Case Name: Theresa M. Castro, an Infant, by Her Mother and Natural Guardian, Addie D. Castro, et al., Appellants, v. City of New York, Respondent
Court: New York Supreme Court, Appellate Division
Jurisdiction: New York
Decision Date: 1990-09-27
Citations: 165 A.D.2d 804
Docket Number: 
Parties: Theresa M. Castro, an Infant, by Her Mother and Natural Guardian, Addie D. Castro, et al., Appellants, v City of New York, Respondent.
Judges: Concur— Kupferman, J. P., Sullivan, Carro and Smith, JJ.

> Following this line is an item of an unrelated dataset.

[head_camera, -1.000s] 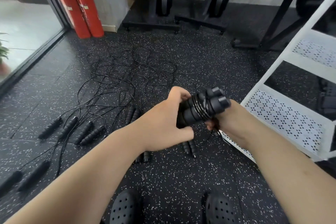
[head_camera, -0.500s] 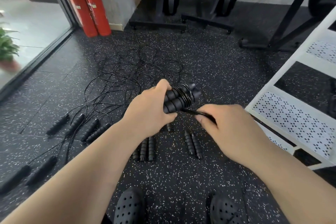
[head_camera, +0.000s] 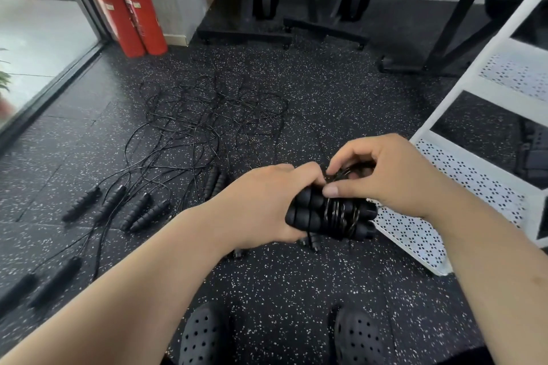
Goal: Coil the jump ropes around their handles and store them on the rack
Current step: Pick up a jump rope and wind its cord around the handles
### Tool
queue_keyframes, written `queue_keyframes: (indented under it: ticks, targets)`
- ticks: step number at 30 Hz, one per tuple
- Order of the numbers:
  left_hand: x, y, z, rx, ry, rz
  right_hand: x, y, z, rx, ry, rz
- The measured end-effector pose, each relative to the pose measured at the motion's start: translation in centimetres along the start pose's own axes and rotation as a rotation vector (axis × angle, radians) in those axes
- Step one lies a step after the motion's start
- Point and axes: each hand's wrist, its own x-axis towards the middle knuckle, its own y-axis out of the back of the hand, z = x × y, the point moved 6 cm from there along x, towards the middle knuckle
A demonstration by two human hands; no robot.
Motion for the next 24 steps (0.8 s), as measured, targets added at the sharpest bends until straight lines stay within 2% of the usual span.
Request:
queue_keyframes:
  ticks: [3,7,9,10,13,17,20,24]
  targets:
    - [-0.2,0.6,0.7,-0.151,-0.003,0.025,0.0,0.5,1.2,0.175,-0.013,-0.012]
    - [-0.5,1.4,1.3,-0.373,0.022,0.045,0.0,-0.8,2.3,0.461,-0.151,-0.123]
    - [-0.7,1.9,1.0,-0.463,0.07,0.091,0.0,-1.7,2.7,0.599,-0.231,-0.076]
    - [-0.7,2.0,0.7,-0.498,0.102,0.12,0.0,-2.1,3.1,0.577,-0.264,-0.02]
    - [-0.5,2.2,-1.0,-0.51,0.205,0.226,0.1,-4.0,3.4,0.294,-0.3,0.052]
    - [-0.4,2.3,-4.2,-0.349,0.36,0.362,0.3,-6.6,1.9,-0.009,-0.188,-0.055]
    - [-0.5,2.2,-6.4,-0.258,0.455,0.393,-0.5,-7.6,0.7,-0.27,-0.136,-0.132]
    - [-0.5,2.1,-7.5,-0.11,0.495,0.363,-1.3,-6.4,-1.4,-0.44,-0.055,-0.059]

Reporter: Appellate Division Reports
Volume: 165
Pages: 804–805

Head Matter:
Theresa M. Castro, an Infant, by Her Mother and Natural Guardian, Addie D. Castro, et al., Appellants, v City of New York, Respondent.

Opinion:
Order, Supreme Court, New York County (Francis N. Pécora, J.), entered August 3, 1989, which granted renewal of an earlier motion and adhered to a prior order of the same court entered March 22, 1989, dismissing the complaint, unanimously affirmed, without costs.
In this personal injury action, the complaint was dismissed because plaintiffs failed sufficiently to allege notice to the defendant City of New York of a hazardous condition existing prior to the accident. In rather general terms, plaintiffs had alleged in their complaint that defendant had "created [and] caused" the hazardous condition, but nowhere in the pleadings nor in their response to the initial dismissal motion did plaintiffs elaborate on this allegation. Upon renewal, some seven years after the accident and more than four years after commencement of this action, plaintiffs offered an affidavit from the mother of the infant plaintiff stating that an oil-and-grease spot had been left at the site of the accident three days earlier when a policeman stopped his vehicle to check an engine leak. This attempt to establish liability based on new facts, so many years later, cannot be countenanced (Capalbo v New York City Health & Hosps. Corp., 147 AD2d 362). The fact that counsel was not in contact with his client until the making of the renewal motion is no excuse for the lack of due diligence in providing basic facts for so many years (Lansing Research Corp. v Sybron Corp., 142 AD2d 816, 819).
Concur— Kupferman, J. P., Sullivan, Carro and Smith, JJ.